INTRODUCTION: This study investigated whether programmed death-ligand 1 (PD-L1) expression of circulating tumor cells (CTCs) in peripheral blood can serve as a predictive biomarker for immunotherapy efficacy in patients with advanced non-small-cell lung cancer (NSCLC). METHODS: We employed a negative enrichment method to isolate CTCs. We identified PD-L1 + CTCs as PD-L1+/4',6-diamidino-2-phenylindole (DAPI)+/CD45-circulating tumor cells through an immunofluorescence method. Tumor tissue PD-L1 expression was determined by immunohistochemical staining. The correlation between CTC PD-L1 expression and patients' prognostic features was estimated through the Kaplan-Meier method. RESULTS: CTCs released a higher detection rate of PD-L1 expression than tumor tissues (53.0% vs. 42.1%).
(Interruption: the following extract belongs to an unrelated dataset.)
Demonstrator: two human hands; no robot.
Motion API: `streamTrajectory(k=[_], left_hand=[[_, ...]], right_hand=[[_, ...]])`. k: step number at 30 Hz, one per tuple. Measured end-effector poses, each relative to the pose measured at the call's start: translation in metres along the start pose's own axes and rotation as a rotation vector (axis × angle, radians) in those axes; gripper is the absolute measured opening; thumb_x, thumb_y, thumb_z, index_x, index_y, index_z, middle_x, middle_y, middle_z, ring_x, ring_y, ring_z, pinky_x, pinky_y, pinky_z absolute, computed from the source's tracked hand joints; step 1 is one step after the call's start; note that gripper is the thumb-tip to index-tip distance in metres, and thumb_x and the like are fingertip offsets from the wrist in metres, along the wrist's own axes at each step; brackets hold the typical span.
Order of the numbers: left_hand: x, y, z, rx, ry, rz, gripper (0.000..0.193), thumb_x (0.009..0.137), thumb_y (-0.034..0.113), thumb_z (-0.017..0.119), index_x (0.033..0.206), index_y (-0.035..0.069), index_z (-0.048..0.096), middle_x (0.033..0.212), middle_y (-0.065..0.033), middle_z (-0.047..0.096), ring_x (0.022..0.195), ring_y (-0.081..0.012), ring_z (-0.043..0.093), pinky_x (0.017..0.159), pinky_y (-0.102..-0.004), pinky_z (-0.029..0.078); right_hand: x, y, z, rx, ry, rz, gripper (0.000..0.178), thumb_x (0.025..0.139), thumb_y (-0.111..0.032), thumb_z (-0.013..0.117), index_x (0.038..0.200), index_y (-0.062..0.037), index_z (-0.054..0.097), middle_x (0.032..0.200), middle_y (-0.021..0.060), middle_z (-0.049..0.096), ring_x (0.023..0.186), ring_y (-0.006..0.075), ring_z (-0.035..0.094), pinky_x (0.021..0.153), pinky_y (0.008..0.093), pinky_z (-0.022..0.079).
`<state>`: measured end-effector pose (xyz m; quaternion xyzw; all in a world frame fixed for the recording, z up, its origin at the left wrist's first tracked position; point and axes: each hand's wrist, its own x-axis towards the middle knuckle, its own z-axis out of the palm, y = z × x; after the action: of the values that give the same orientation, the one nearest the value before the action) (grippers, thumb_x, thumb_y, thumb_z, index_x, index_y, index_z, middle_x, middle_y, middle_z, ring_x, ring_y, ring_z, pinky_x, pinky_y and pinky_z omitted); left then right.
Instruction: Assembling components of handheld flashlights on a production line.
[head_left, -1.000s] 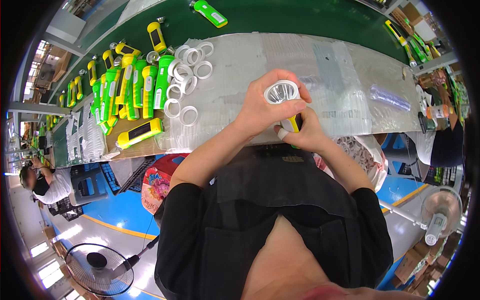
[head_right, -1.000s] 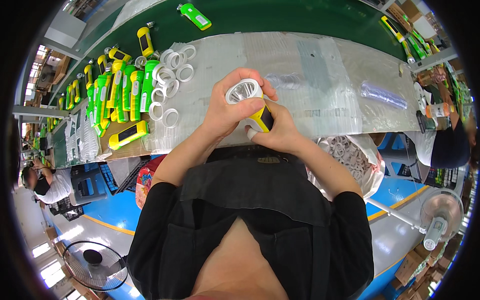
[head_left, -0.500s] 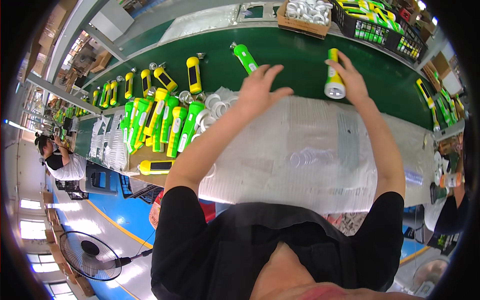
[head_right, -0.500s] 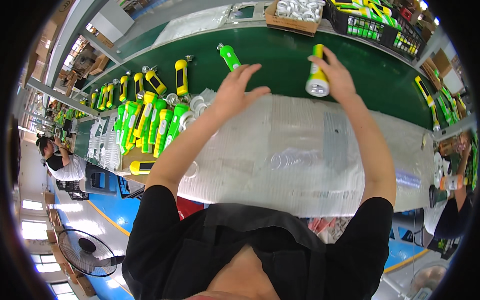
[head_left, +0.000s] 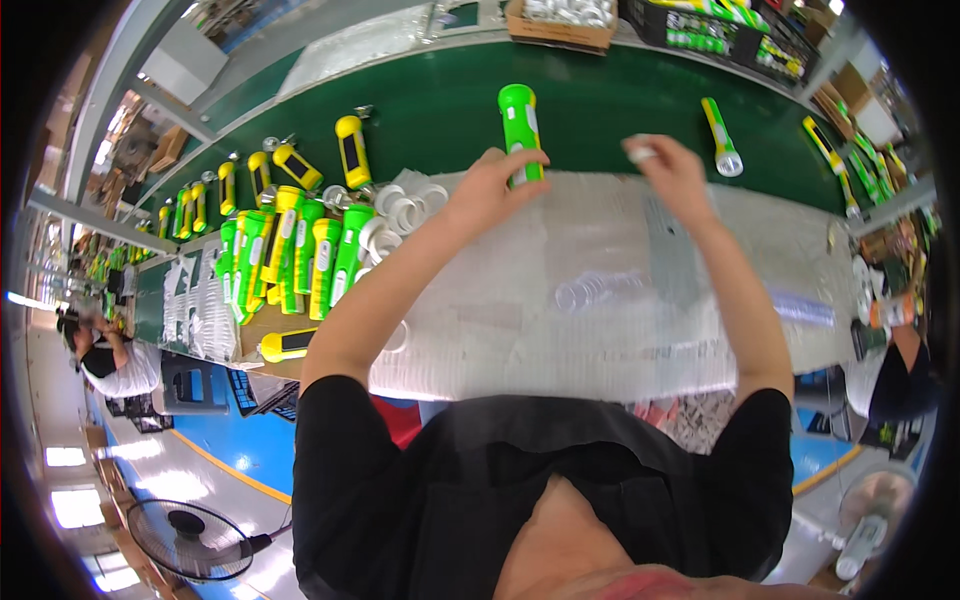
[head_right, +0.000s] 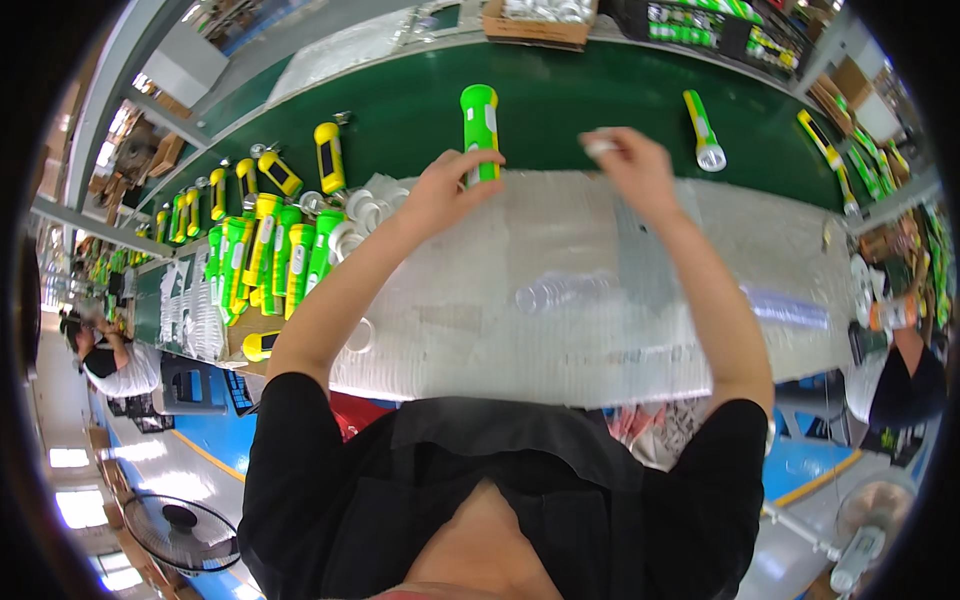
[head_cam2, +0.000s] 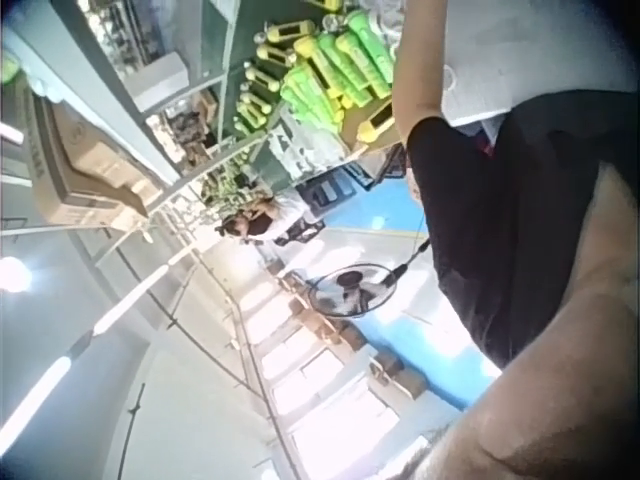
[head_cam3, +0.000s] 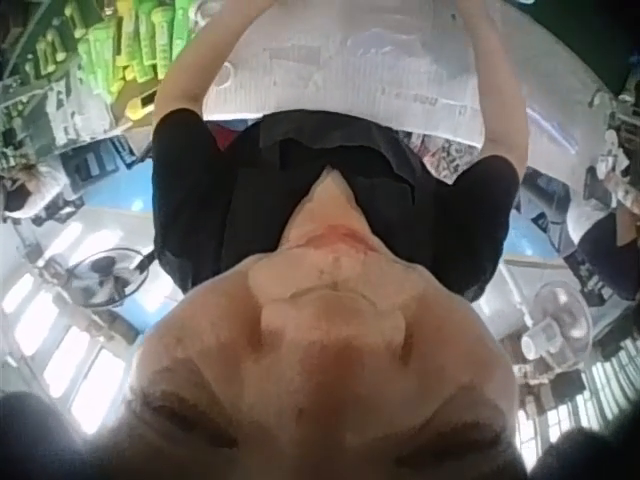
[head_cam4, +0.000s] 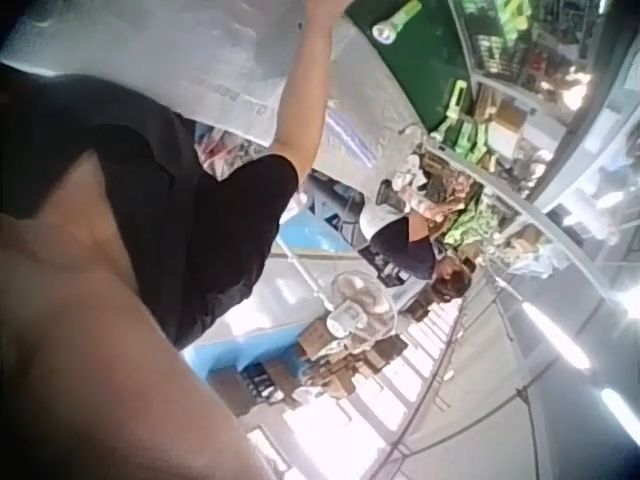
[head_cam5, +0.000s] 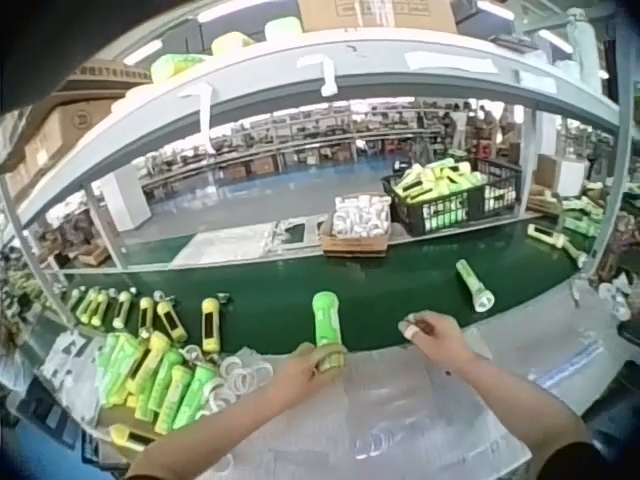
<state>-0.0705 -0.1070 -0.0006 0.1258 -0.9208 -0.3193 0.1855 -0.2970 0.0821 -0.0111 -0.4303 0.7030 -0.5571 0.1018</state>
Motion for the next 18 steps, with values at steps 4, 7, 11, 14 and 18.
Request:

No correlation was observed between them. Forty-nine NSCLC patients received anti-PD-1/PD-L1 immunotherapy (three with combined anti-PD-1/PD-L1 and cytotoxic T lymphocyte-associated antigen-4 (CTLA-4), two with four cycles of combined immune checkpoint inhibitors [ICIs] plus chemotherapy and ICI monotherapy for maintenance). Patients with PD-L1 expression on tissue or CTCs had a median progression-free survival (mPFS) of 5.6 months (n = 36, 95% confidence interval [CI] 3.6-7.5 months), significantly longer than those without PD-L1 detection (n = 9, mPFS of 1.4 months, 95% CI 1.3-1.5 months, log-rank p = 0.032). The multivariable Cox proportional-hazard model suggested that the tissue or CTC PD-L1 expression was associated with a lower risk of progression (hazard ratio 0.45, 95% CI 0.21-0.98, p = 0.043). CONCLUSIONS: CTCs and tumor tissues reveal heterogeneous expression of PD-L1 in NSCLC patients. Patients with baseline PD-L1 expression on CTCs or tissue showed prolonged mPFS and may help to identify the subsets of patients who potentially benefit from immunotherapy.